TASK OBJECTIVE =
Below are some records. Return exactly the lines from the one containing "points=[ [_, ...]" through the one containing "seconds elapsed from", both included, and only those.

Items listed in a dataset
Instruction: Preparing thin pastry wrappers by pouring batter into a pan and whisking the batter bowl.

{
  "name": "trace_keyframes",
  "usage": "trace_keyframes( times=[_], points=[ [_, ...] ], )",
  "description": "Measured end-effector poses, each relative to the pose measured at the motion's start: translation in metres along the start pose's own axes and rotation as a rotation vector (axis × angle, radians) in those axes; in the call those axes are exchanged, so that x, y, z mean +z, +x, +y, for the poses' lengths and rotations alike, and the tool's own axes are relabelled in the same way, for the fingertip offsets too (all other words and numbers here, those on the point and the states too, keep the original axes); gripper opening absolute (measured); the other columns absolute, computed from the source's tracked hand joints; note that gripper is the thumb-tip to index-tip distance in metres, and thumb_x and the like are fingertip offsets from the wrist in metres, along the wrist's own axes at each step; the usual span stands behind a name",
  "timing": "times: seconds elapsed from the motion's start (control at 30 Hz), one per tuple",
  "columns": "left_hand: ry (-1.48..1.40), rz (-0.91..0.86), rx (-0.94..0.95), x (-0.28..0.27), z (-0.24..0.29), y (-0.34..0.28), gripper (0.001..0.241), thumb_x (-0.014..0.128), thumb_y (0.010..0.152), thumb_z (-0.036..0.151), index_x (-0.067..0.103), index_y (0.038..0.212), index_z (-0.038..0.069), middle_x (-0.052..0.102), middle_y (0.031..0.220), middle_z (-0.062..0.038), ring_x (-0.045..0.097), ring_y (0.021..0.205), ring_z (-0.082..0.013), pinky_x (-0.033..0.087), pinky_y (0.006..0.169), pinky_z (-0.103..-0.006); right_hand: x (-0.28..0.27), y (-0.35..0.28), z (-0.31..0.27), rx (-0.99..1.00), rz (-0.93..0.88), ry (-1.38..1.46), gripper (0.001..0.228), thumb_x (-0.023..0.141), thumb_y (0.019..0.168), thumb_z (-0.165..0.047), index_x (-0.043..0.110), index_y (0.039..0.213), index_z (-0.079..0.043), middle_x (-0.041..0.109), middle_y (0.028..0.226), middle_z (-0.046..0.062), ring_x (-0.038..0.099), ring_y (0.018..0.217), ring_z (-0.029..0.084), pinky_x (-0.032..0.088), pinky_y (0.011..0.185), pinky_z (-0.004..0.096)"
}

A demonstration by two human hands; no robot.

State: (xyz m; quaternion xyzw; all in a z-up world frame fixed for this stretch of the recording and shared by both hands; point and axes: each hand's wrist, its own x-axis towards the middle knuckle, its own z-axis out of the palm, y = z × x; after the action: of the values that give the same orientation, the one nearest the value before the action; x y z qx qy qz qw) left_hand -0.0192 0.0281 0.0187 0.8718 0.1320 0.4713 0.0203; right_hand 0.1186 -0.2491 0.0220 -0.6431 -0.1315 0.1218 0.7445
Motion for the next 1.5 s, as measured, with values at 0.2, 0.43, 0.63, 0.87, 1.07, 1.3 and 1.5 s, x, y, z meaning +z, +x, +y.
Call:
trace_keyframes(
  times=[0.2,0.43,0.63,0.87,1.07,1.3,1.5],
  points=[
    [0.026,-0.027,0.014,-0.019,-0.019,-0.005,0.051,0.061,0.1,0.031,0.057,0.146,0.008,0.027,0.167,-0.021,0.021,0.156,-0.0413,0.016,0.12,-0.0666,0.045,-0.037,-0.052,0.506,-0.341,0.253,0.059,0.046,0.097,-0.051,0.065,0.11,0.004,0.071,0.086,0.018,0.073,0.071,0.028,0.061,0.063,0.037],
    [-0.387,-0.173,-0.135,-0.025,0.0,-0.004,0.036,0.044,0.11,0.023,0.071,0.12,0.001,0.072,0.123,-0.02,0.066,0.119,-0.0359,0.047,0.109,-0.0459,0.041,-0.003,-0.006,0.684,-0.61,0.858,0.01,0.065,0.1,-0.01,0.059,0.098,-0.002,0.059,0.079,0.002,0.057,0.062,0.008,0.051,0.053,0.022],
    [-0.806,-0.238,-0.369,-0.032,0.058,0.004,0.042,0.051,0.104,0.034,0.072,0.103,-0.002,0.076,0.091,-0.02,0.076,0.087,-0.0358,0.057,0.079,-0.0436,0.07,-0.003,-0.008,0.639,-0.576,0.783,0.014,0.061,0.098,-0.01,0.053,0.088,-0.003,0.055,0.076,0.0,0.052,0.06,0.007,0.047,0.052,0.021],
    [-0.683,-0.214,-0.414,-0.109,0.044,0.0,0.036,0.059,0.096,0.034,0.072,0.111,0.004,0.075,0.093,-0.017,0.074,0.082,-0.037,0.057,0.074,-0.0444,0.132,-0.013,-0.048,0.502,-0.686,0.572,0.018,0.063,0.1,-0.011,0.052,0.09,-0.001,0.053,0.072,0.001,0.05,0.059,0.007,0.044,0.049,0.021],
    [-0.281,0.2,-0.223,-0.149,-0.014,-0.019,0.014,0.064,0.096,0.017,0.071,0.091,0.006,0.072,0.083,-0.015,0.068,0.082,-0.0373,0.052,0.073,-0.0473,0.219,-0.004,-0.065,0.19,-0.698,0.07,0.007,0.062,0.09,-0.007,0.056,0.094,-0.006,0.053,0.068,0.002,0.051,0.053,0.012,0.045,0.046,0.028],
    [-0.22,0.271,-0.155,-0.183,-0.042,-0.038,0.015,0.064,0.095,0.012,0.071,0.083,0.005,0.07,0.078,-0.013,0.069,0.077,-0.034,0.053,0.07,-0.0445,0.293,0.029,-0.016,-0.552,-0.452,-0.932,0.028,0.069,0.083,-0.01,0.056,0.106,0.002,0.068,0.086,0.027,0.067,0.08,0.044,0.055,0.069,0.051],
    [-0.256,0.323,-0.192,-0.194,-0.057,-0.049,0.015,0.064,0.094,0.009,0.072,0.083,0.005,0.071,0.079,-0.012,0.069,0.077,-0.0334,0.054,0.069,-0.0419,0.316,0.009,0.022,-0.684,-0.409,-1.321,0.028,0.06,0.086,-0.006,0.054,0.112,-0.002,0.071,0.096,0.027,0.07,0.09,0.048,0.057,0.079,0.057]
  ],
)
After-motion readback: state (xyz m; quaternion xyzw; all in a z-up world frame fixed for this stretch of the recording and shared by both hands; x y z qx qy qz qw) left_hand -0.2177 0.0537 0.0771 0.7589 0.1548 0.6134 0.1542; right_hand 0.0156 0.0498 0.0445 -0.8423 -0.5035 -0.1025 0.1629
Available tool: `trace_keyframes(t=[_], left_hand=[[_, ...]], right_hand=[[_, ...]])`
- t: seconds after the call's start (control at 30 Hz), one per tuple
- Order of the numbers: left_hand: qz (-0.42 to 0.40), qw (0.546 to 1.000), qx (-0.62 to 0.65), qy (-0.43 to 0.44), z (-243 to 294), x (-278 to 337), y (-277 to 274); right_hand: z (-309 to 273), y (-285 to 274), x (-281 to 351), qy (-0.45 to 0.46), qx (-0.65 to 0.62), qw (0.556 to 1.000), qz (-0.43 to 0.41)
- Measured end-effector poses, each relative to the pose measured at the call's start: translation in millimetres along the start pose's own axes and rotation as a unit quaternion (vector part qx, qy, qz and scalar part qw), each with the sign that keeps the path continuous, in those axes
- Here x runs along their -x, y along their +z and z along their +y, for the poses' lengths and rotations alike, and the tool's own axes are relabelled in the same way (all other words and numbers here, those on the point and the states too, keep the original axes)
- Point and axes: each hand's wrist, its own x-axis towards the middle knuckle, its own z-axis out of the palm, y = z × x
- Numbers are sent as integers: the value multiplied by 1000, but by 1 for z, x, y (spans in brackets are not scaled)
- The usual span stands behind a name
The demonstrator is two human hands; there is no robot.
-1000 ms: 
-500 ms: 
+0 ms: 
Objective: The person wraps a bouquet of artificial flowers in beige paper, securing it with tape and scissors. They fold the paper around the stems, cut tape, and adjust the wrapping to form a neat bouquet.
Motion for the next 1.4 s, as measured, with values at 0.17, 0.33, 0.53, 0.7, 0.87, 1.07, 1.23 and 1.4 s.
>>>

RESPONSE FOR THIS EXERCISE =
  "usage": "trace_keyframes( times=[_], points=[ [_, ...] ], )",
  "description": "Measured end-effector poses, each relative to the pose measured at the motion's start: translation in metres along the start pose's own axes and rotation as a rotation vector (axis × angle, radians) in those axes; in the call those axes are exchanged, so that x, y, z mean +z, +x, +y, for the poses' lengths and rotations alike, and the tool's own axes are relabelled in the same way, for the fingertip offsets too (all other words and numbers here, those on the point and the states too, keep the original axes); gripper opening absolute (measured); the other columns absolute, computed from the source's tracked hand joints; note that gripper is the thumb-tip to index-tip distance in metres, and thumb_x and the like are fingertip offsets from the wrist in metres, along the wrist's own axes at each step; the usual span stands behind a name",
  "timing": "times: seconds elapsed from the motion's start (control at 30 Hz), one per tuple",

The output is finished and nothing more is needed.